Data suggests that the number of children attending routine appointments is 35% lower than pre-pandemic levels. Around 50,000 children have missed out on dental check-ups, which should be provided through school programmes, according to the HSE. The primary reason for the delays is backlogs amassed during the Covid-19 crisis.

In the last quarter of 2019, over 151,000 schoolchildren were invited to attend dental examinations or access preventative dental treatments. This number dropped dramatically to 55,000 during the same period in 2020. There have been improvements since restrictions ended but numbers are still way below pre-pandemic levels. In the last quarter of 2022, 99,000 children had routine checks and preventative treatments.

The situation varies from one region to another and new data has revealed stark differences between service levels in different parts of the country. In South Dublin and Roscommon, for example, numbers are higher than pre-pandemic levels but in Galway, the number of children accessing routine and preventative services is almost 80% lower than in 2019.

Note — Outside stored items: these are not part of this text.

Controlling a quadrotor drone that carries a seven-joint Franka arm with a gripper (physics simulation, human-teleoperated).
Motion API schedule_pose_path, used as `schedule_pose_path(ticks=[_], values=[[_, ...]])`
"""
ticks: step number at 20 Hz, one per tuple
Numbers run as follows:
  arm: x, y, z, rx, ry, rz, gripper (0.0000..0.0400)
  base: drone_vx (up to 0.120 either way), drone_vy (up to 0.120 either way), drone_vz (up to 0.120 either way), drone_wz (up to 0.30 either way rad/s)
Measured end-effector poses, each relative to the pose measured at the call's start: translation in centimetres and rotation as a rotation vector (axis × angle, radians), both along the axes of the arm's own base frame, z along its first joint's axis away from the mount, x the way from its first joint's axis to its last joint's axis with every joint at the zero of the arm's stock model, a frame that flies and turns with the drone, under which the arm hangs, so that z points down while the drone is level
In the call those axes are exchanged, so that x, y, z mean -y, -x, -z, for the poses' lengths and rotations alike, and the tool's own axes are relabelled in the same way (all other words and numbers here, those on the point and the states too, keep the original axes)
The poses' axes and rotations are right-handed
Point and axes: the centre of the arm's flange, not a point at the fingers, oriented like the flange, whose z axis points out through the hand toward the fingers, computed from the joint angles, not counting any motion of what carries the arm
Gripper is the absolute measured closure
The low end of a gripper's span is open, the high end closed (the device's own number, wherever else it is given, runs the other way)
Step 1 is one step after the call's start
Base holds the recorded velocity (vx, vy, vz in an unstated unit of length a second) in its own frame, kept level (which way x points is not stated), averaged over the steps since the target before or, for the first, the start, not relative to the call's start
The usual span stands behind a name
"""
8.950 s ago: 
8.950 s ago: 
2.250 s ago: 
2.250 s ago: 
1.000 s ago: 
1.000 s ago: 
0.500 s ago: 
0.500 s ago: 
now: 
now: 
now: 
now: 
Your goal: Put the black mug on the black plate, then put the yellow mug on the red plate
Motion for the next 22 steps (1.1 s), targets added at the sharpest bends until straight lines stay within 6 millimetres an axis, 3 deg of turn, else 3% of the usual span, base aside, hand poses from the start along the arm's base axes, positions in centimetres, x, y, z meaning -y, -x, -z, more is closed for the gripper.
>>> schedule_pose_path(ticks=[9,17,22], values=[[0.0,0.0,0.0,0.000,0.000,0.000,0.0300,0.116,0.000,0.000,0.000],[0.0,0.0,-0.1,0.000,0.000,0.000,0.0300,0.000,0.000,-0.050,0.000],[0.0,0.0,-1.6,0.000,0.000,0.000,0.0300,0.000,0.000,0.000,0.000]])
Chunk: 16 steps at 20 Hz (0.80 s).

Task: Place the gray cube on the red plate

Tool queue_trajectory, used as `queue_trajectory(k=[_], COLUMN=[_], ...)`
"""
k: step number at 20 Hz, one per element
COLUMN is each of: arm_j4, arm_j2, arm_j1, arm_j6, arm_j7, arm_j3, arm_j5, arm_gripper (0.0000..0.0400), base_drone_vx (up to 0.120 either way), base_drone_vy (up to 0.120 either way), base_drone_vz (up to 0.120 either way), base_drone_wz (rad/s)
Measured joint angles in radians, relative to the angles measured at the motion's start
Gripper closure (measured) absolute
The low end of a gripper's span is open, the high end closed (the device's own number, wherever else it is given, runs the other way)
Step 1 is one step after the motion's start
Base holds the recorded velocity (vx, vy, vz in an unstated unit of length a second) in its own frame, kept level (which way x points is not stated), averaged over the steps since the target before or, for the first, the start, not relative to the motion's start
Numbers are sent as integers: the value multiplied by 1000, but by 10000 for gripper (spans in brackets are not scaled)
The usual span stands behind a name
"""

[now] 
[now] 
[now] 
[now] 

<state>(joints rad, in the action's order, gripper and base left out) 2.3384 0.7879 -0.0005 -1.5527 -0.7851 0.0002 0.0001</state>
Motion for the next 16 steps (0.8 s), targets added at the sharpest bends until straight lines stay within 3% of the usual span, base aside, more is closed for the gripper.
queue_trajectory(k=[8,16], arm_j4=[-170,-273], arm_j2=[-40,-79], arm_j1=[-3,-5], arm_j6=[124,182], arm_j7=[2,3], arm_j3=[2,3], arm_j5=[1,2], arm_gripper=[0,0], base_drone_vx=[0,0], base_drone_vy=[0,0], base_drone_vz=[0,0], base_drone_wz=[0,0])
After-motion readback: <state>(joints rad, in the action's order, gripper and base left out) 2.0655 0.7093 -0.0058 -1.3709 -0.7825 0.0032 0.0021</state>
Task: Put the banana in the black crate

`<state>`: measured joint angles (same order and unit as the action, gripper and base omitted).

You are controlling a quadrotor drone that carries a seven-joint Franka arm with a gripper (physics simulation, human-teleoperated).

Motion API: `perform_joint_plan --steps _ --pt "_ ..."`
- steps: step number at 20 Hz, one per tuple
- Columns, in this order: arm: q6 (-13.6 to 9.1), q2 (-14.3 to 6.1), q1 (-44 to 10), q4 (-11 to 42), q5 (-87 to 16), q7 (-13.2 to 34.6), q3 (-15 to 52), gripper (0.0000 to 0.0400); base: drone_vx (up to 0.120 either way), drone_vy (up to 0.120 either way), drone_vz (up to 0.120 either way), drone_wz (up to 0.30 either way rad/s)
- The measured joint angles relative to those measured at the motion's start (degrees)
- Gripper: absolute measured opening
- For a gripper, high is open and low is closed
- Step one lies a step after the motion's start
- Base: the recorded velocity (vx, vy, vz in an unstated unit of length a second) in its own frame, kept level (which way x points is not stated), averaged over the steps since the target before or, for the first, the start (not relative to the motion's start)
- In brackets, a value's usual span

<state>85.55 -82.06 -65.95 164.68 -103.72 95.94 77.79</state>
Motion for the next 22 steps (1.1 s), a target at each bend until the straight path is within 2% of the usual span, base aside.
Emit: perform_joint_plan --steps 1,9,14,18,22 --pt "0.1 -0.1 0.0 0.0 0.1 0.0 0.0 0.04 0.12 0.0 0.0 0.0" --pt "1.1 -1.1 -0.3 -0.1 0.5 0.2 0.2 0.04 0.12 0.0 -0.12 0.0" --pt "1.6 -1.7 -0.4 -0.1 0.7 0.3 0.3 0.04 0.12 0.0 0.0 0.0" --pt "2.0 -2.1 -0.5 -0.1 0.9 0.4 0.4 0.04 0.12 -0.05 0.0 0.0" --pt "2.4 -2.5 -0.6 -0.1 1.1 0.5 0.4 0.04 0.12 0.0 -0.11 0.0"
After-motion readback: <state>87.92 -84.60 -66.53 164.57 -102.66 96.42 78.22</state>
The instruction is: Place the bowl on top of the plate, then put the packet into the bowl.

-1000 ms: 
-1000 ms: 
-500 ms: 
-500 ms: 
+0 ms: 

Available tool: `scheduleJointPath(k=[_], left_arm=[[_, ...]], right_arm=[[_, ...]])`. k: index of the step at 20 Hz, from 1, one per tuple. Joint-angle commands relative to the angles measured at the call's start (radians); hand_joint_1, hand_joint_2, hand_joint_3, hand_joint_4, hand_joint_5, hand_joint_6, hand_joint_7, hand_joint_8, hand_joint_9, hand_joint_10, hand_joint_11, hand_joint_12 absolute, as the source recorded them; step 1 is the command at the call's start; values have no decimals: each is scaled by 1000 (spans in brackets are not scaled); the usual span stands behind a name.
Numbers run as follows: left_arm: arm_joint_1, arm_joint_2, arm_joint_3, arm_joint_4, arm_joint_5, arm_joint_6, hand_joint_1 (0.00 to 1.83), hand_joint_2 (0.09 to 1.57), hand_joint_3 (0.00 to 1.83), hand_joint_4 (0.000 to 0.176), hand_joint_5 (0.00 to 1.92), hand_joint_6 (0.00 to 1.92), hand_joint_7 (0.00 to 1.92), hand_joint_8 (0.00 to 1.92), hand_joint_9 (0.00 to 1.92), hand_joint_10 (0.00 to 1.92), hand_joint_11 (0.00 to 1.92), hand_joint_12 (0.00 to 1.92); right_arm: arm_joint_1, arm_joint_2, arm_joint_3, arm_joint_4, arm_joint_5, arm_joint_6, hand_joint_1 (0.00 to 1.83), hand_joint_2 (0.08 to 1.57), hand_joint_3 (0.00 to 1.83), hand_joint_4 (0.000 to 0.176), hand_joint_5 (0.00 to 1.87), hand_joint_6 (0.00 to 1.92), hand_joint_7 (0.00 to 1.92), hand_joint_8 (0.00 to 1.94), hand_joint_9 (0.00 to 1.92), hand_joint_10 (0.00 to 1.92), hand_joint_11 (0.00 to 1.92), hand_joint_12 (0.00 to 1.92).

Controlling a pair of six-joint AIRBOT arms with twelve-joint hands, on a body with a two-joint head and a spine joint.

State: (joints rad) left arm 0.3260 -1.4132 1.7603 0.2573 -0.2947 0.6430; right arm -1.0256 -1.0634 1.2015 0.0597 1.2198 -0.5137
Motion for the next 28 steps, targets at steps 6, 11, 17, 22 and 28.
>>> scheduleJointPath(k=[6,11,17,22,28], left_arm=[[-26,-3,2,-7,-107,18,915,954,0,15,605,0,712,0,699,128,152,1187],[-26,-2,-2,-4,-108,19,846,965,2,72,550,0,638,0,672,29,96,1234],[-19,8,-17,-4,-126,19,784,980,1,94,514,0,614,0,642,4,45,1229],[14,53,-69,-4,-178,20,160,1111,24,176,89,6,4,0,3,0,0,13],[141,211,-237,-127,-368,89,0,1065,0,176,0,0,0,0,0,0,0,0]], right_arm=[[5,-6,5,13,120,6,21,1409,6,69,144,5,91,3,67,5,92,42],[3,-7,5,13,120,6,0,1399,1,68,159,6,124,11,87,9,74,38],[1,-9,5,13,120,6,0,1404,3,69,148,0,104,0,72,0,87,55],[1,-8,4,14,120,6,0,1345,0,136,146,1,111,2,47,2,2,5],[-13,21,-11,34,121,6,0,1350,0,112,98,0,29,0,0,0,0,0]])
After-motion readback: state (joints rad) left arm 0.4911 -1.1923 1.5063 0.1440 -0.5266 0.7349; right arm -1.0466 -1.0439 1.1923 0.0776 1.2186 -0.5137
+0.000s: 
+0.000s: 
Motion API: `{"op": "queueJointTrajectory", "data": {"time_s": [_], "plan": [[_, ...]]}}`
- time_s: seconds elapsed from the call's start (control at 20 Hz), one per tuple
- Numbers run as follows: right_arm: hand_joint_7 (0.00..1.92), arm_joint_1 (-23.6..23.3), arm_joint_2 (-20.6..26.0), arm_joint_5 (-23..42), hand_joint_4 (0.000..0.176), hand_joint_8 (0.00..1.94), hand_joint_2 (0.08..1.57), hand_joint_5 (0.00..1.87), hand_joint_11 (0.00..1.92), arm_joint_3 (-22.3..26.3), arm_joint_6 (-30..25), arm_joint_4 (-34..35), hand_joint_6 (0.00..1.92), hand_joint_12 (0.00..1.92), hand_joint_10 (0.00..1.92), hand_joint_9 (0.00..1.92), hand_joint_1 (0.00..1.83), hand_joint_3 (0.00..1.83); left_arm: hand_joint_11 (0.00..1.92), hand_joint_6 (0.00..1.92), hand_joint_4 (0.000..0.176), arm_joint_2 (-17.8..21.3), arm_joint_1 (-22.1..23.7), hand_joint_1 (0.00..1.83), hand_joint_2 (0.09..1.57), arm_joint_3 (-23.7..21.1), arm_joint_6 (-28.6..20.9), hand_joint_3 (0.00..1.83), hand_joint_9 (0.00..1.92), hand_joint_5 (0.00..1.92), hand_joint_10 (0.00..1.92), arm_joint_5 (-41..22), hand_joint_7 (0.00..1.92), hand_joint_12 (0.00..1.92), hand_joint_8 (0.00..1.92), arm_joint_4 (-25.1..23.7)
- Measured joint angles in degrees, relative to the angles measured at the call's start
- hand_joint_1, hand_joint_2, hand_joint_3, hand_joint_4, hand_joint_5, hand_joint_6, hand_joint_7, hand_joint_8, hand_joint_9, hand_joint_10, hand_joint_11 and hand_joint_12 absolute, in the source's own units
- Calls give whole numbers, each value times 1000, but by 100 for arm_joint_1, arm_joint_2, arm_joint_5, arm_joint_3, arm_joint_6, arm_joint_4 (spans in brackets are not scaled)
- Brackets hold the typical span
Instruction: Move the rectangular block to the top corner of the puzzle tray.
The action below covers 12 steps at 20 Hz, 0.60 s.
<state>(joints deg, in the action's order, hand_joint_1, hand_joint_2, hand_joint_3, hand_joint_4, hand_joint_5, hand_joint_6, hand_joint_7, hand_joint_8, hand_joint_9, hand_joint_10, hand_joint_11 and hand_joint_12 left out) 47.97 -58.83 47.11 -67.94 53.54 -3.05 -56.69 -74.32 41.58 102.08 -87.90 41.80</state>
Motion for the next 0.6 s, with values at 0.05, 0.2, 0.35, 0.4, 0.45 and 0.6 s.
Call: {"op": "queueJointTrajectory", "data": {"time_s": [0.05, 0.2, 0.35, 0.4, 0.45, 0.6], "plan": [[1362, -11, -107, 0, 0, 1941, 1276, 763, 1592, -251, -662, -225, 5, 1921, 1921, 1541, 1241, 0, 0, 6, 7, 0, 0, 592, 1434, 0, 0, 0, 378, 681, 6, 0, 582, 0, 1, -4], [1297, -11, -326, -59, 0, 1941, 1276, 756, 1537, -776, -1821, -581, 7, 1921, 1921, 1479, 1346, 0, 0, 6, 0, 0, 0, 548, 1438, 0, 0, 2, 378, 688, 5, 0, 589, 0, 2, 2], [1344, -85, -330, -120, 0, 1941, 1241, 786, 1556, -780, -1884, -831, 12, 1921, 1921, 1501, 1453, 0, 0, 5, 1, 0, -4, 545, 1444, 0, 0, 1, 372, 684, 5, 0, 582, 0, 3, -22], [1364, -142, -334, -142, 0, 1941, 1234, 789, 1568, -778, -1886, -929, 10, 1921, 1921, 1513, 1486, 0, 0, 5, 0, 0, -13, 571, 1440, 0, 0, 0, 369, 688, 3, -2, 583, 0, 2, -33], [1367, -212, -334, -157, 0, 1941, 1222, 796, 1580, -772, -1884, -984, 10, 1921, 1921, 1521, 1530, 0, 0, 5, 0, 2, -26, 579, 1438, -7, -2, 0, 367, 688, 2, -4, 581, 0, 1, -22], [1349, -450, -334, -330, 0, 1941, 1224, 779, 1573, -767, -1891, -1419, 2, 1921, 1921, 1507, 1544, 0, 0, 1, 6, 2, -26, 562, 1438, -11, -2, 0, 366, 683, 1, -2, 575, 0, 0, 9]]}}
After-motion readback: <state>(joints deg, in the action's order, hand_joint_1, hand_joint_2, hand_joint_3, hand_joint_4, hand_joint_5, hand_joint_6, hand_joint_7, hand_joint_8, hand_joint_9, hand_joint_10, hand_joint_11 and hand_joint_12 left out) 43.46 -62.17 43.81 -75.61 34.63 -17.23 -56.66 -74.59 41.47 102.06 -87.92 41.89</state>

The HSE has acknowledged the backlogs, stating that there has been significant disruption, which has contributed to delays in delivering school programmes. Due to the backlogs, the HSE has prioritised children in sixth class and those who have additional needs.

As well as difficulties running school programmes, HSE data also showed that waiting times for other services, including orthodontic care, have increased. There are currently more than 10,000 children waiting for treatment, including 2,000 children who have been on the waiting list for over 4 years.